# Hanae Mori



## liv (Mar 26, 2007)

Does anyone has this?  I spotted it in my Von Maur after lemming it for awhile at Sephora, and I noticed it had a couple different versions (Pink Butterfly EDT and Blue Butterfly EDP).  

Does anyone notice a big difference in the scent between the two, not just the lasting power? 

 What is your overall impression of it?

I really want to buy one, but the store I went to didn't have any sample vials to give me.  

Thanks for any input you can give me!


----------



## Katja (Mar 26, 2007)

*I love Hanae Mori Butterfly, but I haven't smelled the newer versions yet. 

I would try to get to a Sephora and try them on yourself so you know how the notes develop on your own body.  This also will help determine its staying power on you. 
	

	
	
		
		

		
			



*


----------



## Juneplum (Mar 26, 2007)

the most delicious scent ever  it's one of my FAVES! the only diff is that one is eau de toilette and the other is eau de parfum... it's DELISH! the new one hanae mori magical moon is out of this WORLD gorgeous! needless to say.. i have them both


----------



## liv (Mar 28, 2007)

Quote:

   Originally Posted by *Juneplum* 

 
_the most delicious scent ever  it's one of my FAVES! the only diff is that one is eau de toilette and the other is eau de parfum... it's DELISH! the new one hanae mori magical moon is out of this WORLD gorgeous! needless to say.. i have them both 
	

	
	
		
		

		
		
	


	


_

 
Thanks!  I think I want the EDP, they are usually longer-lasting on me.  
I saw Magical Moon too, but didn't sniff it for some reason.  
	

	
	
		
		

		
		
	


	




I'm going to go back perfume-less and spritz in on myself, I had on MJ for her already and didn't want to layer and smell funky.  =]


----------



## PomPoko (Mar 28, 2007)

I have the pink one - its my favouritest perfume evereverever! and I think for an EDT it lasts a decent amount of time...but having said that I've not tried the stronger one, since they don't actually sell either in the UK and my bottle was bought for me. Sorry, rambling!
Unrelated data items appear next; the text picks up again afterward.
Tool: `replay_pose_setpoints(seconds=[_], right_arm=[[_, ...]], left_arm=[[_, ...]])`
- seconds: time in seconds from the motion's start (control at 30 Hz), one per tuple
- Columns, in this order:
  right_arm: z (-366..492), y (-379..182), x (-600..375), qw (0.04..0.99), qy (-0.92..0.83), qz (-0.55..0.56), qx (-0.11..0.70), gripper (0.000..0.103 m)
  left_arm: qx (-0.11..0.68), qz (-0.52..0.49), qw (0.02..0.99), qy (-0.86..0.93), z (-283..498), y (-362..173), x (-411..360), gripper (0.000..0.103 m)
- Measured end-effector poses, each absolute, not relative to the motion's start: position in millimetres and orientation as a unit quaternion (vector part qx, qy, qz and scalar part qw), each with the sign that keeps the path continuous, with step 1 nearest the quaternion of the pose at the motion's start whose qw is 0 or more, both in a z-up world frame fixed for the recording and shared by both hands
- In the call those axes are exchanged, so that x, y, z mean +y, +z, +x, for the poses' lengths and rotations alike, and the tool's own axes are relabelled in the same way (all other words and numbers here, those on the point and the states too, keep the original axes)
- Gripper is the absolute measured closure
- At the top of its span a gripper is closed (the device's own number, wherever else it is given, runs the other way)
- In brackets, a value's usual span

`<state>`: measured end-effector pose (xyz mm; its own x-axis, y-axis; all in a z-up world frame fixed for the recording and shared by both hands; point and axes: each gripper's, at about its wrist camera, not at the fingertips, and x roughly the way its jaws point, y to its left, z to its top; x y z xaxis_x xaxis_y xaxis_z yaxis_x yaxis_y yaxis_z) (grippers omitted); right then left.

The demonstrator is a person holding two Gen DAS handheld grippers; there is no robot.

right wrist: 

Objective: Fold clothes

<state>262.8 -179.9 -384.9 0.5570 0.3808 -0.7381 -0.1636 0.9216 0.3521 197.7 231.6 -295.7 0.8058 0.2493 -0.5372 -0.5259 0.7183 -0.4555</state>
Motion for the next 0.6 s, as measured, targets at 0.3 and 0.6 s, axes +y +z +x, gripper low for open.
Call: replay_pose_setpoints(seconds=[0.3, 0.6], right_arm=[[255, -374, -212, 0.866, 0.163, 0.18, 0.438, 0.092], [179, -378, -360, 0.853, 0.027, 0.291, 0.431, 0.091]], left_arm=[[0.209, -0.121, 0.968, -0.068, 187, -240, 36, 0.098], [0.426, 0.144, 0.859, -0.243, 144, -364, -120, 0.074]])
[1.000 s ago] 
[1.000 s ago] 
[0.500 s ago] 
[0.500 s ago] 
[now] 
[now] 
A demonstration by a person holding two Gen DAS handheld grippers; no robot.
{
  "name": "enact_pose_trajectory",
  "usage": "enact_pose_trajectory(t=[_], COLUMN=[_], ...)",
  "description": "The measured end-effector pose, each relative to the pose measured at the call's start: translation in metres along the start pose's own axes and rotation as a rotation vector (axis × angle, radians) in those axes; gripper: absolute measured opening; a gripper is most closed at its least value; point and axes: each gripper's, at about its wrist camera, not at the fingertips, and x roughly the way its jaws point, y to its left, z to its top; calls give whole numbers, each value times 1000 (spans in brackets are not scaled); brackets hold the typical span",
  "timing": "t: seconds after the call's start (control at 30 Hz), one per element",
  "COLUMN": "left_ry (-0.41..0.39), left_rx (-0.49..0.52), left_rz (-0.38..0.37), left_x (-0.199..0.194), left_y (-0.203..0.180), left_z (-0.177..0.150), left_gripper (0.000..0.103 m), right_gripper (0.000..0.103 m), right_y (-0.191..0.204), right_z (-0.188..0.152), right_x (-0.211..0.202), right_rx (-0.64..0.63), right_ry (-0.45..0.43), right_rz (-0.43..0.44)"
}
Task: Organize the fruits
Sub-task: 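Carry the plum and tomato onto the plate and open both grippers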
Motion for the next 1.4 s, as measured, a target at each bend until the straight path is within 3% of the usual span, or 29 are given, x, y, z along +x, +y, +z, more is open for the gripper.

Sorry I'm not much help, I just got excited cos its Hanae Mori. You should definately try it out tho, to see if it works for you, cos its so lovely!


----------



## Juneplum (Mar 29, 2007)

oh and hanae mori for men is *SEX*!!!!!!!!!! LOVE it on my dh


----------



## S.S.BlackOrchid (Jun 19, 2007)

I have it and loove it. Its a tad sweet, but not sickeningly sweet, and from what I can smell, its a bit nutty, nicely balanced. And the HM men's fragrance isn't too bad either.


----------